### THE PROBLEM
Exact transcription of the data below is required, without the images.

### DATA SHOWN

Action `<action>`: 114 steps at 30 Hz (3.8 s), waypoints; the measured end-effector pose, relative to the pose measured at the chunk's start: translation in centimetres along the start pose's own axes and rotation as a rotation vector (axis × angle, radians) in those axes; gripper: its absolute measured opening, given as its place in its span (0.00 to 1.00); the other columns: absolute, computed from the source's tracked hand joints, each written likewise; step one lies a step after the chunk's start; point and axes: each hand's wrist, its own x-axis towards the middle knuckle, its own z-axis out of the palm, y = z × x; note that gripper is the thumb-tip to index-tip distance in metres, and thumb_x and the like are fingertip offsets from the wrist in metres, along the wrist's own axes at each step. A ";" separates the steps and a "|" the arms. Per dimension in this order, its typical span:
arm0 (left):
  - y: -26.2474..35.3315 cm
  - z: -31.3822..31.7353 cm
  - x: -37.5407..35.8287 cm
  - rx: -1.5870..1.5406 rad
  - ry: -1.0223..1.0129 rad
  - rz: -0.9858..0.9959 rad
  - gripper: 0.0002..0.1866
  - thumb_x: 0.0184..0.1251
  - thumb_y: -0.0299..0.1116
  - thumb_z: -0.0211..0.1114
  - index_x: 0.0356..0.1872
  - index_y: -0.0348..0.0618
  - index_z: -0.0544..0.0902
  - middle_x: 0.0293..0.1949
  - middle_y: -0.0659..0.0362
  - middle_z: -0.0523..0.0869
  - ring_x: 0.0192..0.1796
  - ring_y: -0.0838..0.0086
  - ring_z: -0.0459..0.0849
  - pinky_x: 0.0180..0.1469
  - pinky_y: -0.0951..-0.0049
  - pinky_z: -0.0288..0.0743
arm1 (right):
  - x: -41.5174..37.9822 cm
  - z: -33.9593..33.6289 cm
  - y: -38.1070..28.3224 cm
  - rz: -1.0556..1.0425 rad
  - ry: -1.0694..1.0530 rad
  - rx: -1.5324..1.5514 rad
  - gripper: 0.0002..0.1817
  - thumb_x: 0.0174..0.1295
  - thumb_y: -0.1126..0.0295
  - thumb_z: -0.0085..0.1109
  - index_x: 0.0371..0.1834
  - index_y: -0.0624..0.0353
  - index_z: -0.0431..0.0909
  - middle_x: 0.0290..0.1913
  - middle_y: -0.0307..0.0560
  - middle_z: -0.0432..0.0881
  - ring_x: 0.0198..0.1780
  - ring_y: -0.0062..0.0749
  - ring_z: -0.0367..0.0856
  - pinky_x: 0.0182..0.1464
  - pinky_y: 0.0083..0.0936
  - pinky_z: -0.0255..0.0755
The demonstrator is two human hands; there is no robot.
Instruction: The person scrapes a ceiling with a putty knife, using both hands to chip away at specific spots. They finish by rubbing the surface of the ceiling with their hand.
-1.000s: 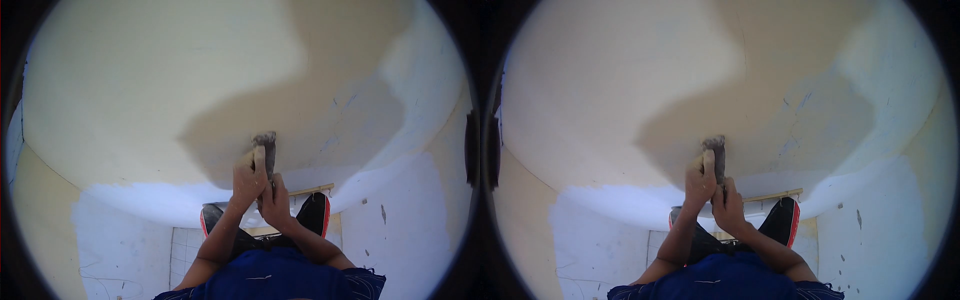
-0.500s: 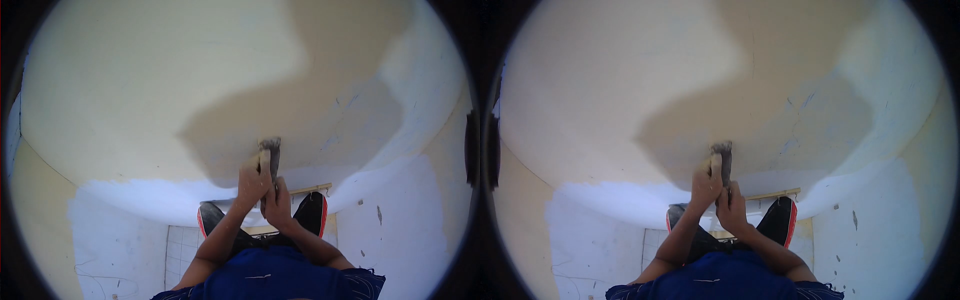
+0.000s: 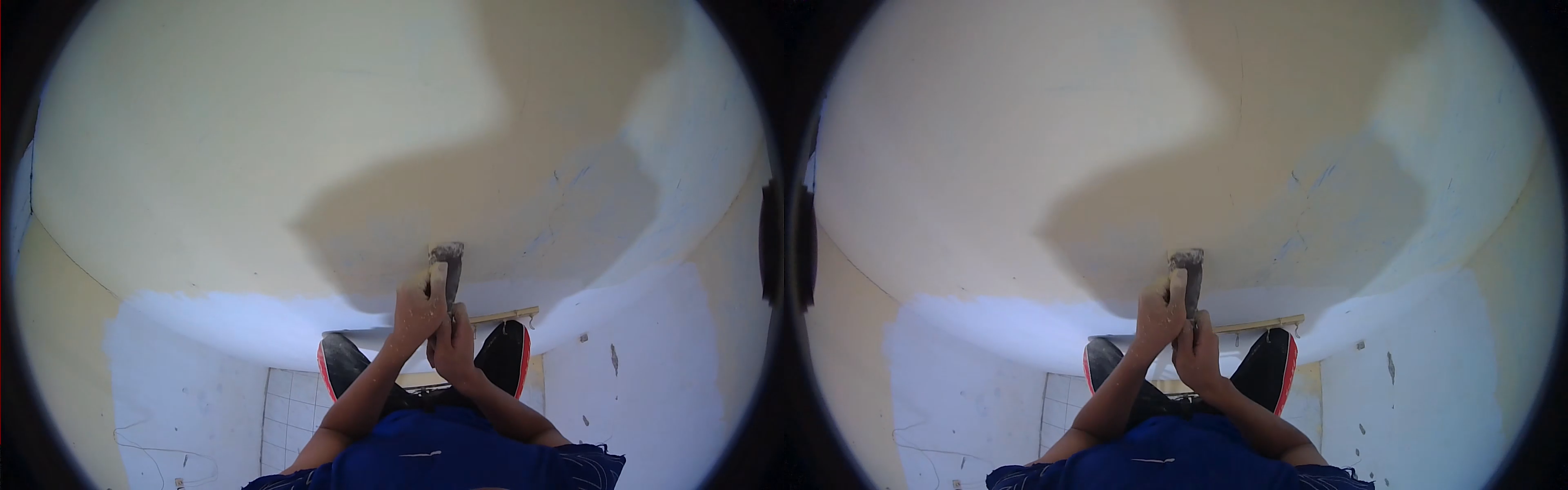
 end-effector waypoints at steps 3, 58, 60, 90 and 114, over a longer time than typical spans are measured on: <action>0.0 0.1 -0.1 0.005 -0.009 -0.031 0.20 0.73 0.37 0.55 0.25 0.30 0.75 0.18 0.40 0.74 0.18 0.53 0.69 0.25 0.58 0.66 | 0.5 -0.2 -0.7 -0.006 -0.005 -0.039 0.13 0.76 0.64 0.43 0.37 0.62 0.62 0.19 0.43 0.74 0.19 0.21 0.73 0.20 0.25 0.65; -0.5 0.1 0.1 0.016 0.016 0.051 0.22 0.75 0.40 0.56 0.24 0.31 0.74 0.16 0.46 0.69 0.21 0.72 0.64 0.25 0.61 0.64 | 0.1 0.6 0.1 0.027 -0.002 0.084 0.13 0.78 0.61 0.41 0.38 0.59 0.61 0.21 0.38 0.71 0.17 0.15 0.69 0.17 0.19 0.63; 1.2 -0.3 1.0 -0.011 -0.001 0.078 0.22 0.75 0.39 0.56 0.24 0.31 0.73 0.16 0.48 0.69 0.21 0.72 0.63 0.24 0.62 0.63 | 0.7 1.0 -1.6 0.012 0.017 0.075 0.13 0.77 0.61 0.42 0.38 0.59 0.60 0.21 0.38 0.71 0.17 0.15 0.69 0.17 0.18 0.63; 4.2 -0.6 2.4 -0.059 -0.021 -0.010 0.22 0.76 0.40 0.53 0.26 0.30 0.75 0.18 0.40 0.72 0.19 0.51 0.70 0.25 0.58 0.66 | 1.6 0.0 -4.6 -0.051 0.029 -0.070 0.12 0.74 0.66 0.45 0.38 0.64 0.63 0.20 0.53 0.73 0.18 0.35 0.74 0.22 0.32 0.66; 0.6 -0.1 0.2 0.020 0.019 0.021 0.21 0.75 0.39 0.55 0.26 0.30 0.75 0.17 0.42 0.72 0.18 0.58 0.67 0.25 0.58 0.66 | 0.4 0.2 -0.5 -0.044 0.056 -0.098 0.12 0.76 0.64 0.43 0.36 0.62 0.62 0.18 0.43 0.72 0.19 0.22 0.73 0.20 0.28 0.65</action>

### TASK RESULT
Action `<action>`: 114 steps at 30 Hz (3.8 s), waypoints; the measured end-effector pose, relative to the pose measured at the chunk's start: translation in centimetres along the start pose's own axes and rotation as a rotation vector (axis × angle, radians) in those axes; gripper: its absolute measured opening, given as its place in its span (0.00 to 1.00); the other columns: absolute, computed from the source's tracked hand joints, each written likewise; step one lies a step after the chunk's start; point and axes: each hand's wrist, its own x-axis towards the middle knuckle, its own z-axis out of the palm, y = z × x; note that gripper is the thumb-tip to index-tip distance in metres, and thumb_x and the like are fingertip offsets from the wrist in metres, along the wrist's own axes at each step. A ";" separates the steps and a "|" the arms. Per dimension in this order, its typical span:
arm0 (left):
  - y: -26.2474..35.3315 cm
  - z: -31.3822..31.7353 cm
  - x: -37.5407..35.8287 cm
  - rx: -1.5870..1.5406 rad
  - ry: -1.0223..1.0129 rad
  - rz: -0.9858..0.9959 rad
  - gripper: 0.0002..0.1866
  - thumb_x: 0.0184..0.1251
  - thumb_y: -0.0299..0.1116
  - thumb_z: -0.0211..0.1114
  - index_x: 0.0356..0.1872
  - index_y: -0.0348..0.0618
  - index_z: -0.0544..0.0902
  - middle_x: 0.0293..0.1949
  - middle_y: -0.0659..0.0362
  - middle_z: -0.0523..0.0869
  - ring_x: 0.0192..0.1796
  - ring_y: -0.0838..0.0086
  - ring_z: -0.0459..0.0849
  - pinky_x: 0.0180..0.1469
  - pinky_y: -0.0951..-0.0049
  - pinky_z: -0.0288..0.0743
arm1 (right):
  - x: -41.5174..37.9822 cm
  - z: -33.9593..33.6289 cm
  - y: -38.1070..28.3224 cm
  - rz: -1.0556..1.0425 rad
  - ry: -1.0694..1.0530 rad
  - rx: -1.5324..1.5514 rad
  - gripper: 0.0002..0.1817
  - thumb_x: 0.0174..0.1295
  - thumb_y: -0.1126..0.0295
  - thumb_z: -0.0085..0.1109
  - index_x: 0.0371..0.1834
  - index_y: -0.0624..0.0353
  - index_z: -0.0431..0.0909
  - middle_x: 0.0290..0.1913
  - middle_y: -0.0307..0.0560
  - middle_z: -0.0432..0.0881
  - ring_x: 0.0198..0.1780
  - ring_y: -0.0062..0.0749
  - ring_z: -0.0367..0.0856
  - pinky_x: 0.0182..0.1464
  - pinky_y: 0.0083..0.0936
  - pinky_z: -0.0255..0.0755
The demonstrator is two human hands; there is no robot.
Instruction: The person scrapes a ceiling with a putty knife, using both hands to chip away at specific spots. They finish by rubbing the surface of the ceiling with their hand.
-1.000s: 
-0.500s: 
+0.000s: 
 end-effector waypoints at steps 3, 58, 60, 90 and 114, over a longer time than typical spans are measured on: <action>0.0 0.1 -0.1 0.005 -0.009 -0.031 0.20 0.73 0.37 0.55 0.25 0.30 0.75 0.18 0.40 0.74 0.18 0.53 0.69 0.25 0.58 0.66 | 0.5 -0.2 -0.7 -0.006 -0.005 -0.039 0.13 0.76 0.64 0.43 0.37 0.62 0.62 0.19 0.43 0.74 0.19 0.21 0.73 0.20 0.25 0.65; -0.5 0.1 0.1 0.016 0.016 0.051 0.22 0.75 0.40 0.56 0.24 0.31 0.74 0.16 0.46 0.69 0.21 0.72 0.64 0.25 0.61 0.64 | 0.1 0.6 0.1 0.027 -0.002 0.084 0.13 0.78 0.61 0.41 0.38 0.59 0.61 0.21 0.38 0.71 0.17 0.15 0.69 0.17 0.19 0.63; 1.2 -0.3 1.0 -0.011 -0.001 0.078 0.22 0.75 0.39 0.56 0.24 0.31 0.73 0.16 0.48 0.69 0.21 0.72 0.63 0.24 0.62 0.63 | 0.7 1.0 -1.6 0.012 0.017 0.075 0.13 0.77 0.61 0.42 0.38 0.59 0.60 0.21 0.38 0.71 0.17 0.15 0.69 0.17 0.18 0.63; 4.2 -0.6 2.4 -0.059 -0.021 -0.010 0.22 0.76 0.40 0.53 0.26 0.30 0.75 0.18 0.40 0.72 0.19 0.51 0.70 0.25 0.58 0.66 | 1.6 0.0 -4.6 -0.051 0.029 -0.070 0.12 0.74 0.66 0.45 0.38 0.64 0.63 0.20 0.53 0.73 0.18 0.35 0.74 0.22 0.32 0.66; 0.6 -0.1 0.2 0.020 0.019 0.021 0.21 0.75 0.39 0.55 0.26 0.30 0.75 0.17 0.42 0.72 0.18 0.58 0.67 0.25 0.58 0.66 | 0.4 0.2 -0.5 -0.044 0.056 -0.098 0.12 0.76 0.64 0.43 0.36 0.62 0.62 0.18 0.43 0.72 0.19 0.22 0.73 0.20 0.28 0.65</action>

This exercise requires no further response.